Tanto se está hablando de este libro que no he tenido más remedio que leerlo. No es gran literatura aunque me ha gustado mucho. 220 páginas. De una sentada. Pero antes de entrar en detalles quiero apuntar alguna cosa que me parece importante.
Al que escribe le da igual, exactamente, igual, que el texto al que se va a enfrentar, en el momento de abrir un libro, esté firmado por un hombre o una mujer. Hay tantos buenos escritores como buenas escritoras. Y los que suman en el haber de los mediocres o malos es, también muy parecido. Además, si cambiásemos el nombre del autor en cada portada de cada libro, todos esos volúmenes seguirían siendo lo que siempre fueron.

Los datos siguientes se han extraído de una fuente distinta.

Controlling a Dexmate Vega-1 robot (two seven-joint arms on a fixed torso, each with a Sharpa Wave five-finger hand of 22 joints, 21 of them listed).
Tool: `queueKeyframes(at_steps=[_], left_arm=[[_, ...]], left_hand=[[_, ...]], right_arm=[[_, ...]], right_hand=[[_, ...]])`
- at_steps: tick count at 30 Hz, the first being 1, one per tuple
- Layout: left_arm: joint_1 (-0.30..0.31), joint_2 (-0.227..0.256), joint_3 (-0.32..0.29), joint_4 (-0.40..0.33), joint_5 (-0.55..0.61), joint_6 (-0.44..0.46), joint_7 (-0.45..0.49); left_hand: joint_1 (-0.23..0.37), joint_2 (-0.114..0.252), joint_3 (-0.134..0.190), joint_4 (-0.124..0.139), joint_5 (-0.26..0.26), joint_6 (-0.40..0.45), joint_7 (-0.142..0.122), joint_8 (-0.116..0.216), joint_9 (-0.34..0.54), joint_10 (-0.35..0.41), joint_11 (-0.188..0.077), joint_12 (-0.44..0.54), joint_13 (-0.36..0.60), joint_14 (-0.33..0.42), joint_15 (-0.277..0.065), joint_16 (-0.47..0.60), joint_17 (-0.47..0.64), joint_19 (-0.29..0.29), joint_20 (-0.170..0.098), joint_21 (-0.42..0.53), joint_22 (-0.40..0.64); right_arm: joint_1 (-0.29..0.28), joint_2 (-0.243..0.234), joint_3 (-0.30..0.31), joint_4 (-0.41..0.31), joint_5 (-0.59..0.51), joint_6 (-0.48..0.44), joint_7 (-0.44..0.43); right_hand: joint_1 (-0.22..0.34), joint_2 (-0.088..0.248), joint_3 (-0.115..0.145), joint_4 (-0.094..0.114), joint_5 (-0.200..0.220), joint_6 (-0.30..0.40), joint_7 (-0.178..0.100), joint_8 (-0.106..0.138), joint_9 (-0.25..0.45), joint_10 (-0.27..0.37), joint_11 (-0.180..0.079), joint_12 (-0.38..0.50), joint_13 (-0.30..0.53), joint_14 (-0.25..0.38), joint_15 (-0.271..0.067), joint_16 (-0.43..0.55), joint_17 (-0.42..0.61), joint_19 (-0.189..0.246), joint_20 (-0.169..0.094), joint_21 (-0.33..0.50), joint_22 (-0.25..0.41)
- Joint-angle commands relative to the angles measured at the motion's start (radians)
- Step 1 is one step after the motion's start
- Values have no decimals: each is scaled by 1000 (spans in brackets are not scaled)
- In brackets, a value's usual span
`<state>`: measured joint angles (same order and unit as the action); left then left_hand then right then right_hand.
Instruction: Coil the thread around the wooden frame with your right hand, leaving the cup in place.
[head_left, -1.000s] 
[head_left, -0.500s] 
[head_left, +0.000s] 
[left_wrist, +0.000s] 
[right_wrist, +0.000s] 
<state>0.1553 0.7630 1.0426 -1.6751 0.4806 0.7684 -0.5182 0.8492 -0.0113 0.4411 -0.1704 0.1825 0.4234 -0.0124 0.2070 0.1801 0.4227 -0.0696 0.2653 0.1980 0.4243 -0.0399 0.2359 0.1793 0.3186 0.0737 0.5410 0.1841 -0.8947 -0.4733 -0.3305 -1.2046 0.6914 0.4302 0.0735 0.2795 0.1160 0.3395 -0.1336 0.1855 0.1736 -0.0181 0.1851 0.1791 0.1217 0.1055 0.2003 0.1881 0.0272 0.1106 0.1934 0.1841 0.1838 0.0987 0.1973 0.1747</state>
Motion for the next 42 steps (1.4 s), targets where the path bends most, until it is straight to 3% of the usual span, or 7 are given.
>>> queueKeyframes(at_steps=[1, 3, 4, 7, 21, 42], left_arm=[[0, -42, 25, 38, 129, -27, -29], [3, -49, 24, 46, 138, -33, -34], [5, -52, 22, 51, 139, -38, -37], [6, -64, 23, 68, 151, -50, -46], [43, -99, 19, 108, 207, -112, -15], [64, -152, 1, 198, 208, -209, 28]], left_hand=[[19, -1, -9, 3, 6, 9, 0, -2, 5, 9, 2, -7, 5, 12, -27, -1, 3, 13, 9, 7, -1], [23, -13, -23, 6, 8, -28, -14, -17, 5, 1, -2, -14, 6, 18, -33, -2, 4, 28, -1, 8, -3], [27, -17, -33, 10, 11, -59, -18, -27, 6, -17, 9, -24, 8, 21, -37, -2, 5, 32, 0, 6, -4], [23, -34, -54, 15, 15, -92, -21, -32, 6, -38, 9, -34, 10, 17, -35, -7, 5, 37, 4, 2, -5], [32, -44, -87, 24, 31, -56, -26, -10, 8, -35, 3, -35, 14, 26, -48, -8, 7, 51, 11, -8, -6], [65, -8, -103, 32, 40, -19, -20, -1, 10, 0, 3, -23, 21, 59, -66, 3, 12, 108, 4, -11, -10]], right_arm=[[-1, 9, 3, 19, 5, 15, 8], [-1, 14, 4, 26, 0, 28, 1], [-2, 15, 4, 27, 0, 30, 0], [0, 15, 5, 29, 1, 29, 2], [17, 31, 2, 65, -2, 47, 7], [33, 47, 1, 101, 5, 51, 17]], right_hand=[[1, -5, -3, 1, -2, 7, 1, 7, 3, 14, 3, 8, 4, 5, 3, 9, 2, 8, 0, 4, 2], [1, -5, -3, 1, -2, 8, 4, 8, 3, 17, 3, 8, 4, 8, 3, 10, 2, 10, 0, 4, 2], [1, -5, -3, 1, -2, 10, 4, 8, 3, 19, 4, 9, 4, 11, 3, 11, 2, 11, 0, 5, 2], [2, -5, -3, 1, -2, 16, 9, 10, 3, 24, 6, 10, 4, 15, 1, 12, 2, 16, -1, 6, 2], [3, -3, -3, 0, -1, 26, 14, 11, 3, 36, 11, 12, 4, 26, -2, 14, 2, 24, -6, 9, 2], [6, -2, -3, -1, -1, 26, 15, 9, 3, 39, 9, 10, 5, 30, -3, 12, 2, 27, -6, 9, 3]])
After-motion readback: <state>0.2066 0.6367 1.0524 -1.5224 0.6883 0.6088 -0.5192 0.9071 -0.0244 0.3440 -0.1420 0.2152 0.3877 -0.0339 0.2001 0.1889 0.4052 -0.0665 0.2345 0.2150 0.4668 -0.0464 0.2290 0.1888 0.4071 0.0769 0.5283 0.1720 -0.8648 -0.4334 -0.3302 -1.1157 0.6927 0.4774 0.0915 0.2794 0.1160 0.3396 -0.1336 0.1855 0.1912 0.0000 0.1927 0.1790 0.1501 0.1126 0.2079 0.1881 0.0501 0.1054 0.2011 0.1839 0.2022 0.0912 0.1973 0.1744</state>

Abrir debates sobre este asunto o sobre cualquiera que tenga que ver con majaderías me parece estéril y prescindible. Una buena novela lo es aunque esté escrita por un espíritu encarnado durante doce horas. Efectivamente, esto que acabo de escribir es una chorrada como creer que si se habla mal de una novela firmada por una mujer se hace al margen de su calidad literaria y solo teniendo en cuenta el sexo de la que lo firma. Todo esto lo digo porque el día que tenga que hablar mal de una novela o de un poemario escrito por una mujer no pienso tener remilgos para decir lo que piense. Y si es la de un hombre, tampoco. Comienza a ser una tortura tener que andar con tanto cuidado para decir algunas cosas.
Puestos a dejar las cosas medio claras, creo que sería mucho más acertado criticar a Juan Soto Ivars (autor de la reseña que ha levantado más polvareda y por la que se le ha llegado a tildar de maltratador) por otras razones. Cristina Fallarás o Silvia Nanclares se han hecho un lío y se han quedado ancladas en ese territorio de confrontación entre hombres y mujeres que, a veces, solo ellas tienen en su cabeza. Soto Ivar comienza su reseña diciendo: «La vida de los libros es imprevisible para el autor. Él los inventa, los trabaja, los publica, los deja ir y ellos se van, como los hijos, donde les parece». Lo hace sin mencionar que era Juan Eduardo Zúñiga el que decía eso y que, por otra parte, él lo sabe gracias a algún profesor de la Escuela de Madrid. Podría ser yo mismo aunque no lo recuerdo bien. Esto sí es criticable. Lo otro es una invención que emponzoña la realidad con ideas colocadas en los extremos de no sabemos bien qué cosa. Por último, Soto Ivars titula su reseña así: «La escritora roja que enamora a la gente de derechas», como si las novelas fueran mejores porque unos atienden a lo que dice y otros ignoran la obra, o como si los críticos literarios que escriben en ABC fueran unos fascistas incorregibles.
Dicho esto, vamos a lo importante. Y lo que interesa no es si el texto de la señora Simón le gusta a los votantes de Vox o molesta a los de Podemos. Lo que hay que saber es que Ana Iris Simón no escribe con el talento o la hondura de Virginia Woolf; que no es capaz de utilizar el aliento o el tono que Faulkner gastaba en Las palmeras salvajes. Es necesario saber que la señora Simón no pretende tal cosa. Ella escribe como sabe, como puede y como su capacidad técnica le permite. Es una escritora que escapa de artefactos rimbombantes convertidos en cajas vacías, que se limita a dibujar un universo completo porque es en el que aprendió a mirar cada cosa que se encontraba y que entiende a la perfección, y porque ha sido capaz de convertir eso en un cuento en el que vive instalada sin problema alguno. Como su padre.